Bio: Edward Raff leads Booz Allen’s machine learning research group and supports clients developing new ML solutions. His research includes cyber security, adversarial machine learning, fairness and ethics, fingerprint biometrics, and high-performance computing. In his spare time, he is the author of the JSAT machine learning library. He received his BS and MS in Computer Science from Purdue University, and his PhD in CS from UMBC. Dr. Raff is a Nvidia Deep Learning certified instructor, and Visiting Professor at UMBC.
Abstract: Since its founding in 1950, the National Science Foundation has sought “to promote the progress of science; to advance the national health, prosperity, and welfare; and to secure the national defense.” NSF-funded research has advanced foundational, exploratory research, like the detection of gravitational waves validating Einstein’s general theory of relativity, as well as use-inspired, translational research, like the page-rank algorithm that became the basis for Google.

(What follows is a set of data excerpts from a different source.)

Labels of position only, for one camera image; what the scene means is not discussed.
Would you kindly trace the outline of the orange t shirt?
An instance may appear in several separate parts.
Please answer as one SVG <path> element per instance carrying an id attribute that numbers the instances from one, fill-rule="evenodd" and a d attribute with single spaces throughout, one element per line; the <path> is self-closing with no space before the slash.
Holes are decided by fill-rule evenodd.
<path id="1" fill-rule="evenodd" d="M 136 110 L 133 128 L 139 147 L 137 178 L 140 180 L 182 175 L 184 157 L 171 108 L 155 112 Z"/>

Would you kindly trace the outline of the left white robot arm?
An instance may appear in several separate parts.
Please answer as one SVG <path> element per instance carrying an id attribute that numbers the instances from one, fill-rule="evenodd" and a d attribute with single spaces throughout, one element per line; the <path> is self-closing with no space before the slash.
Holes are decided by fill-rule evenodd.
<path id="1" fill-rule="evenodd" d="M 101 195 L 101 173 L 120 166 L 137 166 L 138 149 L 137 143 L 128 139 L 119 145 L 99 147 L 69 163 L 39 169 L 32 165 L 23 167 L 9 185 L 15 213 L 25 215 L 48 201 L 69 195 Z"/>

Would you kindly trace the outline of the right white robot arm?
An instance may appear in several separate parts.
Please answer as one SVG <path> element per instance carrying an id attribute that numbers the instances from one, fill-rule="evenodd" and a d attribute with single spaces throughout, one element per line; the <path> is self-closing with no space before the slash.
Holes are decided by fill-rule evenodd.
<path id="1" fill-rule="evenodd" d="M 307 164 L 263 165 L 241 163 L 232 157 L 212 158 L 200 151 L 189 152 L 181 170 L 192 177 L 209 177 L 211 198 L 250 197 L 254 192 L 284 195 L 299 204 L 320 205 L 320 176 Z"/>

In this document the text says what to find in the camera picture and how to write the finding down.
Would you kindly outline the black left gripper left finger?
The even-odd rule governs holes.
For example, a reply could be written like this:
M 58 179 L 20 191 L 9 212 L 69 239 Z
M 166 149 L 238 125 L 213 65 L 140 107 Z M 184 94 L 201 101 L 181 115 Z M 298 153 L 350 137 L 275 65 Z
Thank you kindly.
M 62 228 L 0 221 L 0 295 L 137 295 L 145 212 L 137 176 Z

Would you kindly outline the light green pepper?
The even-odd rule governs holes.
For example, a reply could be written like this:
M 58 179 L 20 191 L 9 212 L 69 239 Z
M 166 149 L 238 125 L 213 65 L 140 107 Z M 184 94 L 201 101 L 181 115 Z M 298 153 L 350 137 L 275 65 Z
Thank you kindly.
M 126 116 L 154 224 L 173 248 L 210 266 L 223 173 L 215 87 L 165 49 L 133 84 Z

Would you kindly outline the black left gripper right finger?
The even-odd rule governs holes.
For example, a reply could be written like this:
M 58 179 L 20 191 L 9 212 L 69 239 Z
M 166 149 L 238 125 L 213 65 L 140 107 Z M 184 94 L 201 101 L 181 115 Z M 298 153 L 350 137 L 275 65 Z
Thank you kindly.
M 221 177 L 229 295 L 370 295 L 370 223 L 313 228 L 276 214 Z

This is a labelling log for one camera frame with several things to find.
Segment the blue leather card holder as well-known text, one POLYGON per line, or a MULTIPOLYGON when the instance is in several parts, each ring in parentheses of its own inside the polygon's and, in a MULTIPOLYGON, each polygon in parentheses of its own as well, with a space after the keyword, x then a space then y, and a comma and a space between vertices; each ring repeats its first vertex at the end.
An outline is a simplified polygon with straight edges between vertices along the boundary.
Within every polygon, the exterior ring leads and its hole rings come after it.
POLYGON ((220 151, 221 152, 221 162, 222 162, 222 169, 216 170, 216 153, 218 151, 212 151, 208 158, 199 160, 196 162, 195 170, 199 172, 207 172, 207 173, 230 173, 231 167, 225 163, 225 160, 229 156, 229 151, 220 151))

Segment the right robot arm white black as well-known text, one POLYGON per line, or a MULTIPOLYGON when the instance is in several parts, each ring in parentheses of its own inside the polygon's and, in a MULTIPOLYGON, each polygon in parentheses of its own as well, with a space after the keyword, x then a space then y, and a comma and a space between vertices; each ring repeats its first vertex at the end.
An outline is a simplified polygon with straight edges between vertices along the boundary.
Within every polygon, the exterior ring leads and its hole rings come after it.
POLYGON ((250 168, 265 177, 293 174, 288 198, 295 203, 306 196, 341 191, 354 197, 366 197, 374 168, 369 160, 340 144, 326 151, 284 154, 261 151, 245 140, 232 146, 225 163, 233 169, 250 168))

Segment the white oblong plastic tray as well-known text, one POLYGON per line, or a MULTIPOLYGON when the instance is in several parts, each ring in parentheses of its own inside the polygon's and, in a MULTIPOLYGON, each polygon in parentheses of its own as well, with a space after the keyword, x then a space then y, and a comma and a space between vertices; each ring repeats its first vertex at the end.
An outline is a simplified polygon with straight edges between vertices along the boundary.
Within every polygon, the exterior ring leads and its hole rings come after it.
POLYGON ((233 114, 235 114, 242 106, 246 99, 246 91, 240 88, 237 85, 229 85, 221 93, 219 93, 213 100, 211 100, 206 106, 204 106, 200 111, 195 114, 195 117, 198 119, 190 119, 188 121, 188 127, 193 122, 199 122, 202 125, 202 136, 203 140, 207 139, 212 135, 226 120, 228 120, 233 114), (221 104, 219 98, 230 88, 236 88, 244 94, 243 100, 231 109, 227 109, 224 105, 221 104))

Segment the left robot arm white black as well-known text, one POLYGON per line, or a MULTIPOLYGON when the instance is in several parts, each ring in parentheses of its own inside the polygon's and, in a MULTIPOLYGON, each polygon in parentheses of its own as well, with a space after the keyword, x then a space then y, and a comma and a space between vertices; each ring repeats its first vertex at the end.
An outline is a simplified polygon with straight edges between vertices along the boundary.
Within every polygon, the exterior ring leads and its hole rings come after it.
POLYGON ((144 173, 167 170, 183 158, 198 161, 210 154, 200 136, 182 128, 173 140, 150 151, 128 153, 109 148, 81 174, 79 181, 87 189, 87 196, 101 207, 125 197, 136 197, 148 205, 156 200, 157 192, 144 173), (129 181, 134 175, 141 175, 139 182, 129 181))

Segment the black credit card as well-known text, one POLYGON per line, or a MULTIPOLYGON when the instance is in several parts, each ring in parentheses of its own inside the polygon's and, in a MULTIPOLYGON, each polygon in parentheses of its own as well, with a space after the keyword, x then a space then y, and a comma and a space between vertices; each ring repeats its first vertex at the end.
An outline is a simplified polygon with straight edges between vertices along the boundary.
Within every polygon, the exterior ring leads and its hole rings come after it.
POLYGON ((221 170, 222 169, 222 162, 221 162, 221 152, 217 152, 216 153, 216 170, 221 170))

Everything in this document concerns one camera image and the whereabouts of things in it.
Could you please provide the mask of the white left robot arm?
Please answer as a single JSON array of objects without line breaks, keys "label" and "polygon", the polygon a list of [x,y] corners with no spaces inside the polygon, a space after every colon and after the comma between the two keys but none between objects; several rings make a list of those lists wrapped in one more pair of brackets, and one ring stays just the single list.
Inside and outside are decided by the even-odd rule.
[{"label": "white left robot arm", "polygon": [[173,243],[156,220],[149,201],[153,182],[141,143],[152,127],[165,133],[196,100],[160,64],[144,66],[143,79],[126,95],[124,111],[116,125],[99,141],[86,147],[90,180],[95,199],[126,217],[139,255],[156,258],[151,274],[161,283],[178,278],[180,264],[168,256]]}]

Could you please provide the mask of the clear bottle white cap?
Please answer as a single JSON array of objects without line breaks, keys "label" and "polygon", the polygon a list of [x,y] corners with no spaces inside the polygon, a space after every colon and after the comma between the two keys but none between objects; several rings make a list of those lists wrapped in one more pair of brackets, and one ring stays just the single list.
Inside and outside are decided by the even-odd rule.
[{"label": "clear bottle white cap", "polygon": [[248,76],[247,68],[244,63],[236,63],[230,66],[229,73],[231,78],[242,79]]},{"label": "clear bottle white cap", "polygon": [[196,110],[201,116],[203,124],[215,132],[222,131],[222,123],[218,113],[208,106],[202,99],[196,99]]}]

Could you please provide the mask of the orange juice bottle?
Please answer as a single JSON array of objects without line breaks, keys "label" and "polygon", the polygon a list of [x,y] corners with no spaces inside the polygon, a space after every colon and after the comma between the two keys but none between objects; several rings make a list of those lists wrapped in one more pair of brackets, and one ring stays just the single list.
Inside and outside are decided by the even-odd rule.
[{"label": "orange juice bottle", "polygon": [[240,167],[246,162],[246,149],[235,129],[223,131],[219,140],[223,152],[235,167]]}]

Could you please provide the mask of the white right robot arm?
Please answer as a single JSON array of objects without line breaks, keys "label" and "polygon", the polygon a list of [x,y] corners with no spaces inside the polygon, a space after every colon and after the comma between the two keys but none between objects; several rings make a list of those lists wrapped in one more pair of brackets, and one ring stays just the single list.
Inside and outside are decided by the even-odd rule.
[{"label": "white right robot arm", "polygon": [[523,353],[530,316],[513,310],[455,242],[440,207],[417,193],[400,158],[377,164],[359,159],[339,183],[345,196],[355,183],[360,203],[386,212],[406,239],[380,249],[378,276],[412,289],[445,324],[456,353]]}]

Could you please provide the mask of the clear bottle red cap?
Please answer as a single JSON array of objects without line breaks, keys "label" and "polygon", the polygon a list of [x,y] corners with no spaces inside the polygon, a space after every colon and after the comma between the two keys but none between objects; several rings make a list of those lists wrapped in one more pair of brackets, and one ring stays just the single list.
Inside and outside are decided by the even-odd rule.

In this two-part talk, I will first describe NSF’s leadership of computer and information science and engineering (CISE) discovery and innovation through its support of research, education, and research infrastructure. Then I will more generally explore the opportunity to enhance the synergies between exploratory and translational research to meet today’s societal grand challenges, thereby improving the critical services that communities deliver to their residents, transforming higher education to meet the needs of tomorrow’s workforce, and advancing public policies.
Bio: Dr. Erwin Gianchandani currently serves as the National Science Foundation’s (NSF) Senior Advisor for Translation, Innovation, and Partnerships, reporting to the NSF Director. For the last five and one-half years, he has been the NSF Deputy Assistant Director for Computer and Information Science and Engineering (CISE), twice serving as NSF Acting Assistant Director for CISE. In this role, he has contributed to the leadership and management of NSF’s CISE directorate, including formulation and implementation of the directorate’s $1 billion annual budget, strategic and human capital planning, and oversight of day-to-day operations. In recent years, he has led the development and launch of several new NSF investments, including Smart & Connected Communities, Platforms for Advanced Wireless Research, and the National Artificial Intelligence Research Institutes. Before joining NSF in 2012, Dr. Gianchandani was the inaugural Director of the Computing Community Consortium, providing leadership to the computing research community in identifying and pursuing audacious, high-impact research directions. He has published extensively and presented at international conferences on computational systems biology. He holds a B.S. in computer science and M.S. and Ph.D. in biomedical engineering from the University of Virginia.